▶ [Task item] The copy has to match the data exactly and leave out every picture.

(Source data Opens)

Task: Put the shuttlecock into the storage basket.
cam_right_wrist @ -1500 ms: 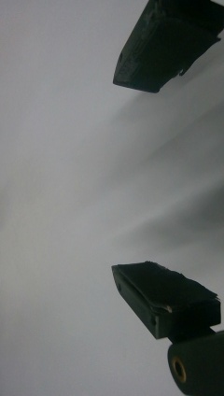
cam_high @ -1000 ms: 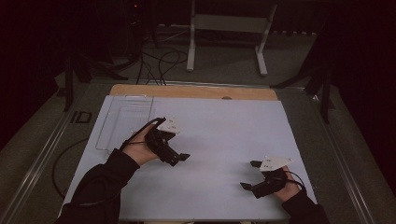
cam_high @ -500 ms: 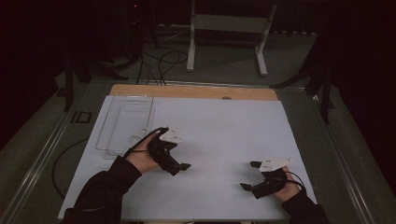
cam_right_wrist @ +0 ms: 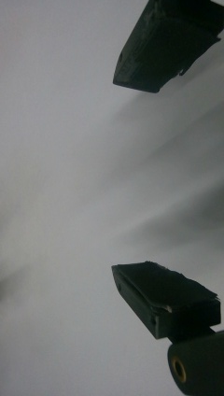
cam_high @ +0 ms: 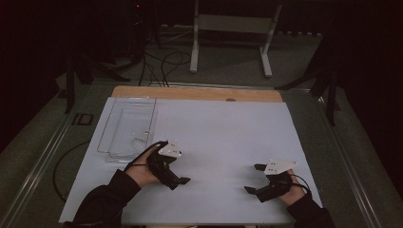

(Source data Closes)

▶ [Finished exercise]
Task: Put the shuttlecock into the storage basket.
cam_right_wrist @ -1500 ms: 
cam_high @ -1000 ms: 
cam_high @ -500 ms: 
cam_right_wrist @ +0 ms: 
cam_high @ +0 ms: 

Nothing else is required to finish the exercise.